RECORD SET:
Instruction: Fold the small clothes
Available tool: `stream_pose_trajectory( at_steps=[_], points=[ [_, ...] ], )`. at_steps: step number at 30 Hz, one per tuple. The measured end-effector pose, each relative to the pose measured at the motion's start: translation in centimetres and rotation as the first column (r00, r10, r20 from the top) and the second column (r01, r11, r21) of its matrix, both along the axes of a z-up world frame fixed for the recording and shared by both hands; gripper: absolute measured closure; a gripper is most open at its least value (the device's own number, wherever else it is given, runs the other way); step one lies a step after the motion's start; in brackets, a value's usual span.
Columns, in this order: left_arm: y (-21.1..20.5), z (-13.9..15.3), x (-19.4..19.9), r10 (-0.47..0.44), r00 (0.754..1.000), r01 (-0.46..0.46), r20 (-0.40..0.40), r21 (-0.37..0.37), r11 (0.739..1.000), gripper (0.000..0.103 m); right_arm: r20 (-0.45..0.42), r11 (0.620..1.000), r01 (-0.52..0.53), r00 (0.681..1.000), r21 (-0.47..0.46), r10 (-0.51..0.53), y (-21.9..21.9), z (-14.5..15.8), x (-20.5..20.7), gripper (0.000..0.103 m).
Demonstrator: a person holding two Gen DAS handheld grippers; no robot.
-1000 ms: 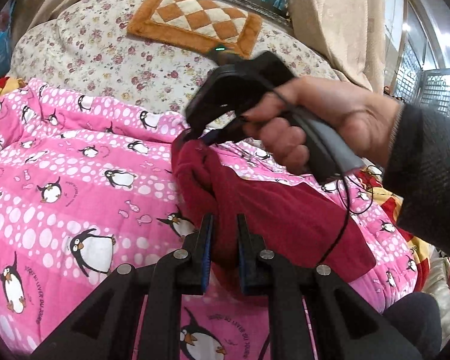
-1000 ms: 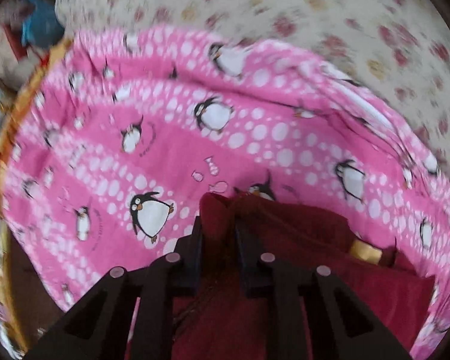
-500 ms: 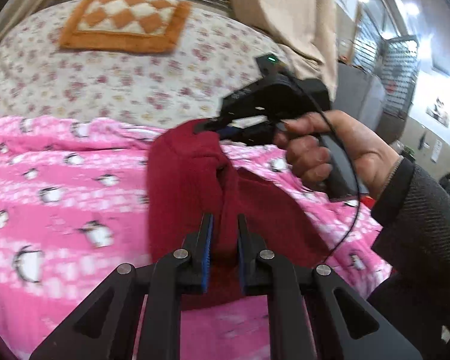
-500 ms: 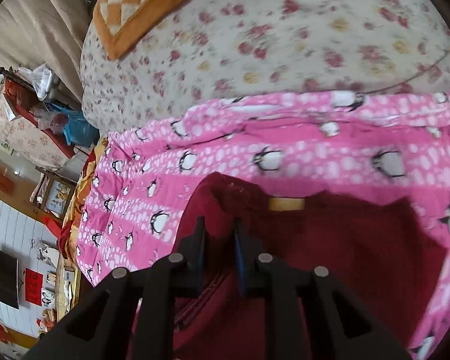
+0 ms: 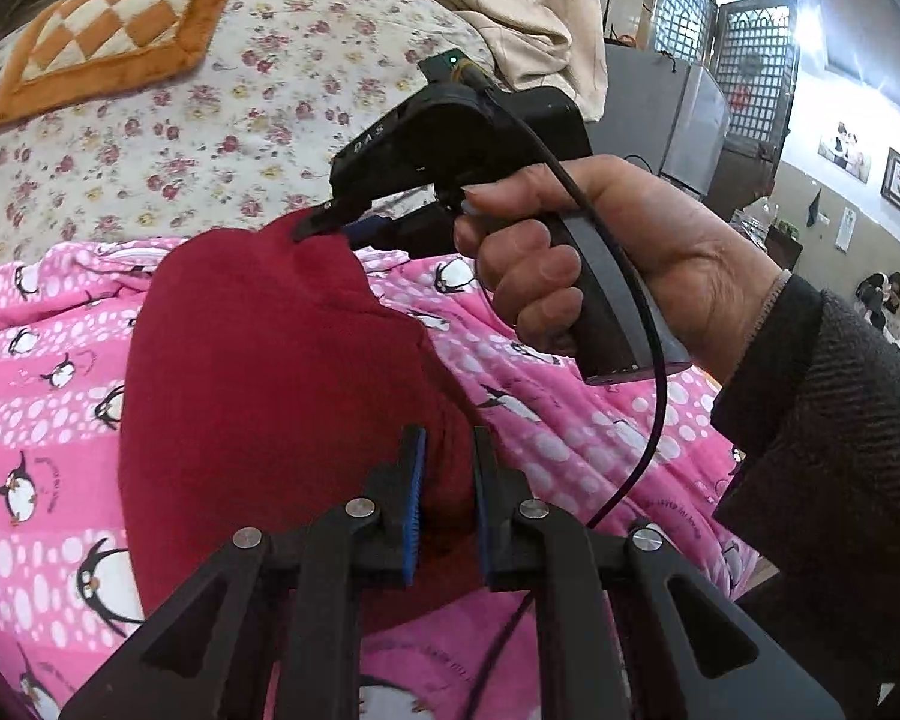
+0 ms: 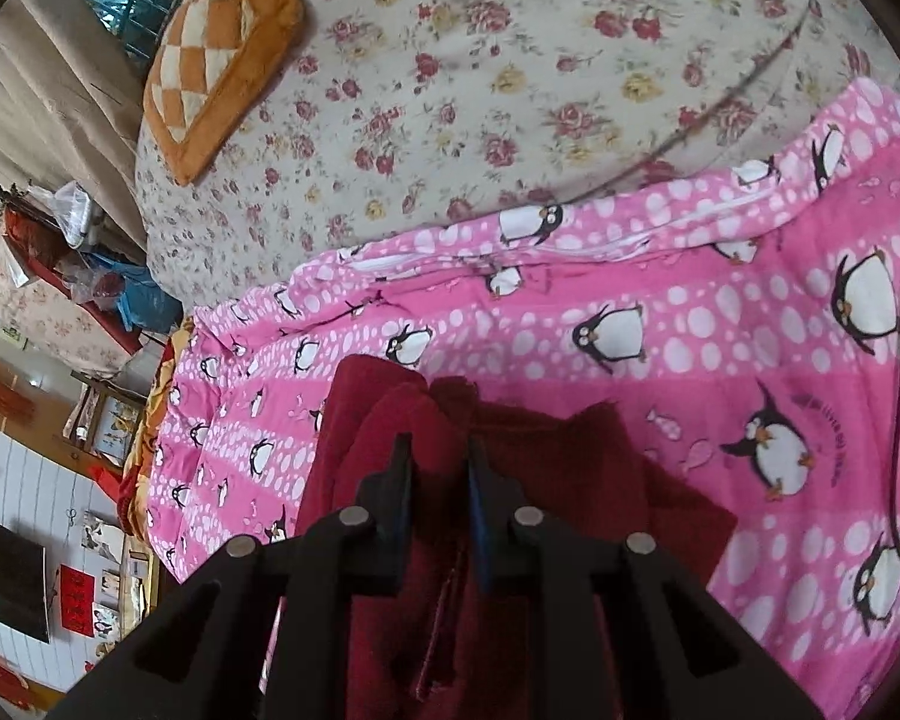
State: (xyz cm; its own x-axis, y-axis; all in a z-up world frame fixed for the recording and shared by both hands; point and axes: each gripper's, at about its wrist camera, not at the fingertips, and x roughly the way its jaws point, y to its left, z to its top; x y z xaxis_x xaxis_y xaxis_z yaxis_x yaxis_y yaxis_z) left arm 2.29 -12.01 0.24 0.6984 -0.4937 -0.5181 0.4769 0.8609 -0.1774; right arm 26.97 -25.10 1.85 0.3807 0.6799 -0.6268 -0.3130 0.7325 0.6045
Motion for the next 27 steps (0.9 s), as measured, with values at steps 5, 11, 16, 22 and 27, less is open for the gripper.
stream_pose_trajectory(
  at_steps=[5,11,16,22,27],
  points=[
    [-1.7,-1.2,0.4,-0.008,1.0,0.008,-0.023,0.023,1.0,0.103,0.014,1.0,0.002,1.0,-0.012,-0.002,-1.2,-0.3,-0.2,0.088],
    [-3.3,-3.0,0.8,-0.011,0.999,0.014,-0.043,0.057,0.998,0.103,-0.025,0.998,0.019,0.999,-0.058,-0.021,-2.2,-2.8,0.5,0.088],
    [-3.7,-4.8,1.3,-0.022,0.997,0.028,-0.077,0.087,0.996,0.103,-0.054,0.997,0.034,0.998,-0.076,-0.038,-2.7,-6.3,1.3,0.085],
    [-1.7,-3.3,-0.3,-0.068,0.987,0.074,-0.143,0.039,0.996,0.089,-0.001,0.998,0.042,0.999,-0.038,-0.042,-3.6,-5.9,0.3,0.079],
    [1.7,-0.5,-3.8,-0.033,0.995,0.039,-0.09,0.063,0.997,0.089,0.13,0.998,0.033,0.991,-0.046,-0.027,-4.1,-1.5,-3.5,0.074]
  ],
)
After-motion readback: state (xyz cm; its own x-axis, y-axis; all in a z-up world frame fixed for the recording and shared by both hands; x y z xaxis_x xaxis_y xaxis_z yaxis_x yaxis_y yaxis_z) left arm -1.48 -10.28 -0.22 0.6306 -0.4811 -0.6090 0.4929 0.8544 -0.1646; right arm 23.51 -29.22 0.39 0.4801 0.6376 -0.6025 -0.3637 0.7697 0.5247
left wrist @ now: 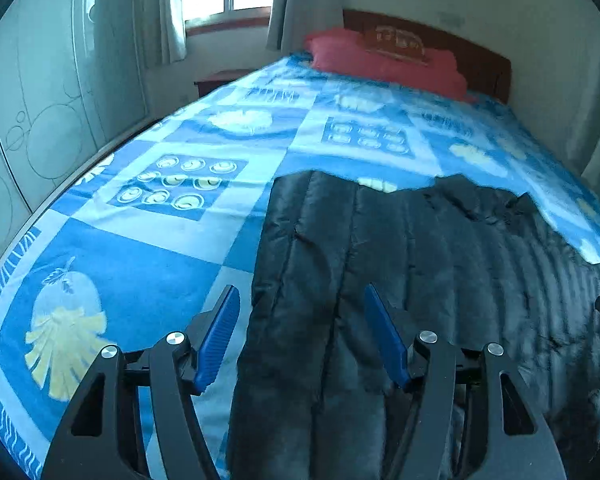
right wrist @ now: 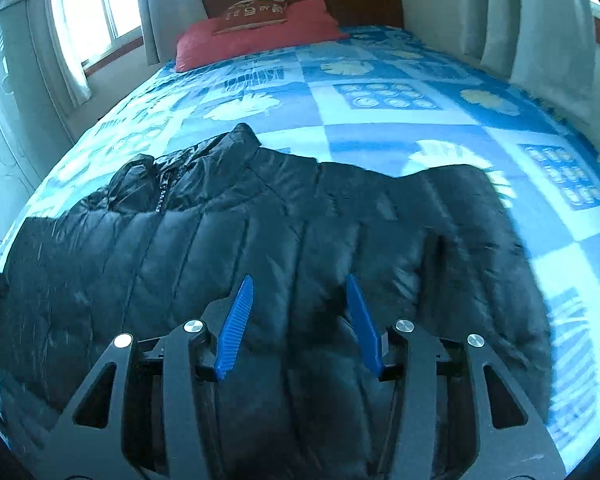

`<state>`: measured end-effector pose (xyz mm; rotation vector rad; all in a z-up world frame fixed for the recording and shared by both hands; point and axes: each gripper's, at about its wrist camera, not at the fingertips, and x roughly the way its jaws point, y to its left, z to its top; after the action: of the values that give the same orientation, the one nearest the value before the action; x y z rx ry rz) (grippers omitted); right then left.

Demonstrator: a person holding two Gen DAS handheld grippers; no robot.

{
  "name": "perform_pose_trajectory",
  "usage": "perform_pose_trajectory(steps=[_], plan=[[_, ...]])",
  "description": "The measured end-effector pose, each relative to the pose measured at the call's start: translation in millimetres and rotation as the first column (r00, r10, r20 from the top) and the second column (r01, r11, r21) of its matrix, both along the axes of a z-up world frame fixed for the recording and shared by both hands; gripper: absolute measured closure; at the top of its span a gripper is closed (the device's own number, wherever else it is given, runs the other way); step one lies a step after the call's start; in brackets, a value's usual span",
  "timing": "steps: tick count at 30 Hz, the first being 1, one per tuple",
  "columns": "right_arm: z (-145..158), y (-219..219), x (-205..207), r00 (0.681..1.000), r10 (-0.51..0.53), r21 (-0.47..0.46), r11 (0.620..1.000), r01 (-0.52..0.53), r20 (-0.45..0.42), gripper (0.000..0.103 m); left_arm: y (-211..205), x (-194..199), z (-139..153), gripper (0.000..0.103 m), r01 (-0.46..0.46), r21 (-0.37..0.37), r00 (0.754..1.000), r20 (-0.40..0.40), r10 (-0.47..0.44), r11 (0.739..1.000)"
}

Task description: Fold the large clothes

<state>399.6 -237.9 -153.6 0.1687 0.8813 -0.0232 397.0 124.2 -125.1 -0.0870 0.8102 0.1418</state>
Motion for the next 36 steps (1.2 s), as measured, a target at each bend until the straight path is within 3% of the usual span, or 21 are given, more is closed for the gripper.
perform_pose_trajectory(steps=[3,8,10,12,14,18,23,26,32,36], plan=[[-2,5,5,1.0,-0.006,-0.027,1.0,0.006,-0.021,0.046,-1,15,-20,0.038,0.023,0.034,0.996,-0.083,-0.02,0.999],[21,20,0,0.997,0.015,-0.038,0.999,-0.012,0.08,0.046,0,8,9,0.038,0.025,-0.003,1.0,0.015,-0.025,1.0],[15,27,6,0.997,0.038,-0.02,0.999,-0.037,0.067,0.046,3,12,12,0.038,0.003,-0.021,0.999,0.034,-0.003,1.0],[-4,38,16,0.998,0.057,-0.049,0.997,-0.056,0.011,0.042,2,23,-1,0.038,-0.005,-0.004,1.0,-0.017,0.005,1.0],[-8,40,18,0.997,0.067,-0.068,0.996,-0.065,0.025,0.039,0,36,-26,0.036,0.021,0.015,0.994,-0.111,-0.019,1.0],[4,30,3,0.998,0.054,-0.001,0.999,-0.054,0.04,0.039,9,27,-20,0.036,0.013,-0.045,0.996,-0.085,-0.017,0.999],[28,4,-60,0.997,0.042,-0.009,0.999,-0.042,0.07,0.039,20,-26,-3,0.036,0.03,-0.082,0.998,-0.044,-0.033,0.996],[32,-21,-113,0.999,0.009,0.009,1.0,-0.01,0.047,0.039,33,-79,3,0.036,0.027,-0.12,0.999,-0.032,-0.031,0.992],[20,-67,-223,0.998,-0.065,-0.015,0.998,0.065,-0.018,0.039,57,-172,-3,0.036,0.005,-0.238,0.996,-0.081,-0.025,0.971],[0,-92,-290,0.989,-0.117,0.027,0.992,0.12,-0.091,0.039,59,-233,-12,0.036,-0.005,-0.311,0.993,-0.117,-0.033,0.95]])
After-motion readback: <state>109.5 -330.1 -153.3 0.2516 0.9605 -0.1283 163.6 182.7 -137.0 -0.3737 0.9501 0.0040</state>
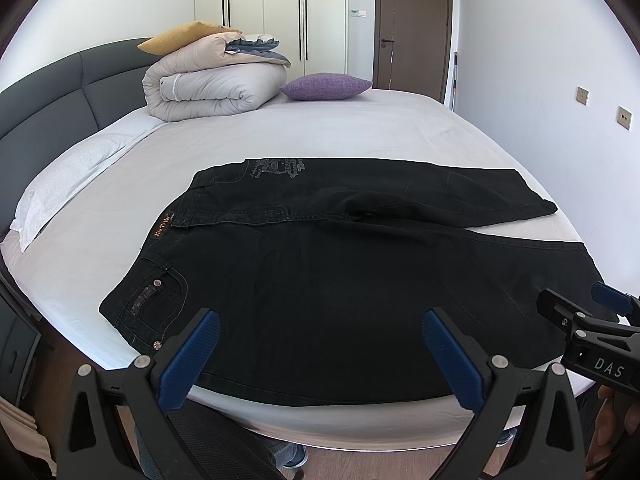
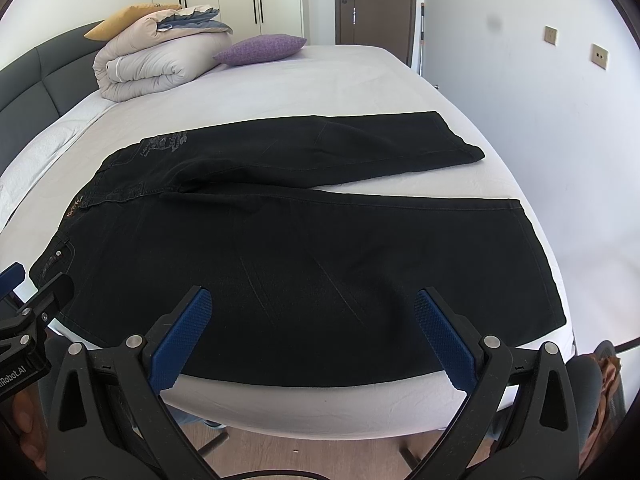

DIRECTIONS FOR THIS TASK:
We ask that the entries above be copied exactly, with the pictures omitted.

ANSWER SPACE:
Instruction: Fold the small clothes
Available tool: `stream_pose_trajectory( at_steps=[_], points=[ [_, ...] ], )`. at_steps: step number at 30 Hz, one per tuple. The measured end-effector pose, each relative to the pose measured at the motion's start: translation in centimetres and rotation as the first column (r00, r10, r20 from the top) and the second column (r01, r11, r21) of its matrix, both along the axes of a z-up world frame fixed for the recording and shared by both hands; gripper: absolute measured closure; a gripper is most open at its least value (the device's own number, wherever else it is given, runs the other way); step one lies a step after the motion's start; in brackets, a value's usual span.
Columns, in this order: left_arm: y (-21.1..20.5), z (-13.9..15.3), x (-19.4..19.9), r10 (-0.47..0.44), r00 (0.754..1.000), r01 (-0.46..0.46), r20 (-0.40..0.40), r21 (-0.37..0.37), r11 (0.739..1.000), gripper (0.000..0.103 m); right_arm: r20 (-0.45..0.42), r11 (0.620..1.000), r01 (-0.52..0.53), r00 (0.681..1.000), r21 (-0.47..0.46), r10 (-0.51..0.53), y (-21.9..21.9), z (-14.5..15.8), x (-20.5..20.7), gripper (0.000..0.103 m).
Demonstrator: a person holding two Gen DAS handheld grippers; no robot.
-1000 ms: 
-1000 ms: 
-500 ms: 
-500 ms: 
+0 ms: 
+0 ms: 
State: (xyz cm; its own x-axis, y-axis; all in a z-up world frame fixed for the recording and shared by both hands; point and axes: each gripper's, at about its wrist camera, not at the fingertips, and x roughly the way its jaws point, y to its left, z to its top; x y z xaxis_x xaxis_y xaxis_z yaxis_x yaxis_y yaxis_z) left arm 2.29 -12.01 0.24 0.6984 -0.4937 -0.5181 0.4769 0.8609 -0.1774; right arm 26.97 -25.10 1.85 0.3807 0.6799 -0.6268 -0.3130 0.7325 0.6045
Motion for the next 27 steps (0.9 s), as measured, with values at steps 5, 11, 16, 22 and 27, less is open for the gripper.
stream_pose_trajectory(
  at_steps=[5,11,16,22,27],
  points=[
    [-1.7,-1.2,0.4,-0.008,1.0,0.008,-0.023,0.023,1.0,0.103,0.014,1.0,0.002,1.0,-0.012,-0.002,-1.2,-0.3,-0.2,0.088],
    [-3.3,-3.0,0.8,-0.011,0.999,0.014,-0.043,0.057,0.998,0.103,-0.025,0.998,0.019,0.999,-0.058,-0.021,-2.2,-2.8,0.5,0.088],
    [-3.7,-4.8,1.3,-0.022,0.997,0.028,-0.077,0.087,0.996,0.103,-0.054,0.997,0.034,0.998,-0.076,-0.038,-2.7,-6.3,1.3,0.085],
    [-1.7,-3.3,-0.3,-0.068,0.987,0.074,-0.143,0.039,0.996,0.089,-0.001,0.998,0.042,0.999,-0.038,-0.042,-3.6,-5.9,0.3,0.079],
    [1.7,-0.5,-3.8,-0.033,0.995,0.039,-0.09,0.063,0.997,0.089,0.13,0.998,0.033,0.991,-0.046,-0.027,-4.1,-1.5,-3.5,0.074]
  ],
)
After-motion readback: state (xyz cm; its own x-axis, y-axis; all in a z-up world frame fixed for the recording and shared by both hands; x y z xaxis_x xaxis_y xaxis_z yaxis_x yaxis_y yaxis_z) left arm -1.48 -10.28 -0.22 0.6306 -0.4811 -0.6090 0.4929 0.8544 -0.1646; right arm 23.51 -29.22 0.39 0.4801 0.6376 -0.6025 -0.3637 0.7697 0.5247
left wrist @ now: 
right wrist @ now: 

`<state>`: measured end-effector pose (xyz mm; rotation vector rad; all in a z-up world frame fixed for the recording and shared by both hands; point and axes: each gripper's, at about its wrist camera, not at the fingertips, and x roughly the way its jaws point, y to its left, z to its top; after the action: of the values that give the same orientation, the one nearest the value before the action; x y z rx ry rz) (grippers omitted); right then left.

Demonstrator: a person holding two Gen DAS handheld grippers; no robot.

{
  "name": "perform_pose_trajectory",
  "usage": "perform_pose_trajectory(steps=[_], plan=[[_, ...]])",
  "description": "The measured end-effector pose, each relative to the pose measured at the call's start: translation in millimetres and rotation as the first column (r00, r10, r20 from the top) and the second column (r01, r11, r21) of its matrix, both along the axes of a z-up world frame fixed for the recording and shared by both hands; gripper: absolute measured closure; at the top of its span a gripper is closed (the device's own number, wherever else it is given, runs the other way); step one lies a step after the call's start; in brackets, a value's usual span",
  "timing": "steps: tick count at 30 Hz, the first being 1, one per tuple",
  "columns": "right_arm: z (-145..158), y (-219..219), x (-205..207), r00 (0.681..1.000), r10 (-0.51..0.53), r21 (-0.47..0.46), r11 (0.620..1.000), r01 (-0.52..0.53), r20 (-0.45..0.42), gripper (0.000..0.103 m); left_arm: y (-211..205), x (-194..199), z (-139..153), gripper (0.000..0.103 m), r01 (-0.46..0.46), r21 (-0.37..0.37), r00 (0.754..1.000), r20 (-0.40..0.40), r10 (-0.47..0.44), r11 (0.739..1.000)"
}

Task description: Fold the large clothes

<state>399.6 -237.9 -153.6 0.1687 0.8813 -0.0232 397.0 124.2 -125.1 -0.0870 0.8102 0.1418</state>
Motion for the next 36 steps (1.2 s), as measured, a target at each bend until the straight path is within 3% of the usual span, or 21 are given, more is closed for the gripper.
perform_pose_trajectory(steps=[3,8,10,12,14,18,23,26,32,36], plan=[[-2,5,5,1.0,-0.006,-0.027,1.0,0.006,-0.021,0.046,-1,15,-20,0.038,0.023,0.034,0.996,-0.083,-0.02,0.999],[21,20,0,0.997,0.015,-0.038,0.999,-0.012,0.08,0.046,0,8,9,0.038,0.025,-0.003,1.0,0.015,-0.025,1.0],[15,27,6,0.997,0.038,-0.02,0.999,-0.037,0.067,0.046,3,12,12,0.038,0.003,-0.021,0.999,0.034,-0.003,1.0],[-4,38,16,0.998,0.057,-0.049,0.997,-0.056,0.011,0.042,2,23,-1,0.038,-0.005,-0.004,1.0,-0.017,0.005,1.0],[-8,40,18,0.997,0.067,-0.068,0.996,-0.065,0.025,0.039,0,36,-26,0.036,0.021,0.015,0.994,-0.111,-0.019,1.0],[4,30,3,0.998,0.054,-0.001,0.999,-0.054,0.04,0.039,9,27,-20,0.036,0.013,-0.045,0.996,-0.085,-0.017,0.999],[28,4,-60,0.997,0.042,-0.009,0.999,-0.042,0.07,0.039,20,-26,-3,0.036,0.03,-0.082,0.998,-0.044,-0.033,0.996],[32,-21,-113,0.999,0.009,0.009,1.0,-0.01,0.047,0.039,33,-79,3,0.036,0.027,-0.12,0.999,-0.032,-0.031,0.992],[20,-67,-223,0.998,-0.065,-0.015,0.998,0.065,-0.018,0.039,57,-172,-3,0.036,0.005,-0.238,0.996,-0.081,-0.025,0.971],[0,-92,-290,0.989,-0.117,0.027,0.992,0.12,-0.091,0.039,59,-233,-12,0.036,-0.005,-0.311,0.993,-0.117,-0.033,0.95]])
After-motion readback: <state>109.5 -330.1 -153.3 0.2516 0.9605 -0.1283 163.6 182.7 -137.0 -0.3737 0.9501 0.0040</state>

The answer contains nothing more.